Responses of greenhouse gas fluxes to experimental warming in wheat season under conventional tillage and no-tillage fields

Abstract

Understanding the effects of warming on greenhouse gas (GHG, such as N2O, CH4 and CO2) feedbacks to climate change represents the major environmental issue. However, little information is available on how warming effects on GHG fluxes in farmland of North China Plain (NCP). An infrared warming simulation experiment was used to assess the responses of N2O, CH4 and CO2 to warming in wheat season of 2012–2014 from conventional tillage (CT) and no-tillage (NT) systems. The results showed that warming increased cumulative N2O emission by 7.7% in CT but decreased it by 9.7% in NT fields (p<0.05). Cumulative CH4 uptake and CO2 emission were increased by 28.7%–51.7% and 6.3%–15.9% in both two tillage systems, respectively (p<0.05). The stepwise regressions relationship between GHG fluxes and soil temperature and soil moisture indicated that the supply soil moisture due to irrigation and precipitation would enhance the positive warming effects on GHG fluxes in two wheat seasons. However, in 2013, the long-term drought stress due to infrared warming and less precipitation decreased N2O and CO2 emission in warmed treatments.
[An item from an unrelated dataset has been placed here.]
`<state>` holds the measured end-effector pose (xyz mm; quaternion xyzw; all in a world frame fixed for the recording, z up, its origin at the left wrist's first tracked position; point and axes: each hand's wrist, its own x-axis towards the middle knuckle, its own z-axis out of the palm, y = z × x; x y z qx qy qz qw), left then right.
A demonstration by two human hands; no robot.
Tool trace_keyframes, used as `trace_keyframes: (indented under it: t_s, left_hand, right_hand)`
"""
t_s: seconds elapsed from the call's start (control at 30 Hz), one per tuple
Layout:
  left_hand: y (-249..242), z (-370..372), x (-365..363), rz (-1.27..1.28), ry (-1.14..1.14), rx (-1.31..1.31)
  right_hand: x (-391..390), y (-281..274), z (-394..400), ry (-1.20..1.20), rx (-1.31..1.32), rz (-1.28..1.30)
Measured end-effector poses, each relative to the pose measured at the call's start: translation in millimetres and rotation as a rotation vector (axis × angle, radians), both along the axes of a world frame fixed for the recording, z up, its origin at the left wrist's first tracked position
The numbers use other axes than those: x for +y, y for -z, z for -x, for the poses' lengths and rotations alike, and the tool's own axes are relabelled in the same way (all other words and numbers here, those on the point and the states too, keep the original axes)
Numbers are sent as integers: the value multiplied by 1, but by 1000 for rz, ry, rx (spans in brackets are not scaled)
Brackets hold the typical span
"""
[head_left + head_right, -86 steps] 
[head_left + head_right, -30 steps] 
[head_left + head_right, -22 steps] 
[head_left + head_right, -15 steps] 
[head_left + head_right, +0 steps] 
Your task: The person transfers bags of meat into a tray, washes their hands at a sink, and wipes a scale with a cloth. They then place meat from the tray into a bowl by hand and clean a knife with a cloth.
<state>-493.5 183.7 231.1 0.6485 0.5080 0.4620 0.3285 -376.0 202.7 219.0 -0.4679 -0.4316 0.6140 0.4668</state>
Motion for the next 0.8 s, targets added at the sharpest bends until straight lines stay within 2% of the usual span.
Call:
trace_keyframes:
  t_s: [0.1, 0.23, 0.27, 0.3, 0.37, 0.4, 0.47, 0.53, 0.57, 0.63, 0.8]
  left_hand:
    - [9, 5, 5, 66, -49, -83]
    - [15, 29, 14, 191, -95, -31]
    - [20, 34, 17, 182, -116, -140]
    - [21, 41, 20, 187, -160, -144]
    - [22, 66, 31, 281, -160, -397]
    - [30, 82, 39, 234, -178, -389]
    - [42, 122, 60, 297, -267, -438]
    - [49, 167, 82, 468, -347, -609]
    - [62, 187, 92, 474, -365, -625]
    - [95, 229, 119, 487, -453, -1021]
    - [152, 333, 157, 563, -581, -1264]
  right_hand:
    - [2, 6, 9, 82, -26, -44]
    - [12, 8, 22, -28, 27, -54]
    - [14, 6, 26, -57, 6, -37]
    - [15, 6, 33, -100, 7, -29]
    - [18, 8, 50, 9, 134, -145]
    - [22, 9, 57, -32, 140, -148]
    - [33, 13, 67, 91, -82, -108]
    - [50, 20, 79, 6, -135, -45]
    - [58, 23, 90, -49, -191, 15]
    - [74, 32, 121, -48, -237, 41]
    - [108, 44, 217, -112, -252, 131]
In contrast, warming during this time increased CH4 emission from deep soil depth. Across two years wheat seasons, warming significantly decreased by 30.3% and 63.9% sustained-flux global warming potential (SGWP) of N2O and CH4 expressed as CO2 equivalent in CT and NT fields, respectively. However, increase in soil CO2 emission indicated that future warming projection might provide positive feedback between soil C release and global warming in NCP.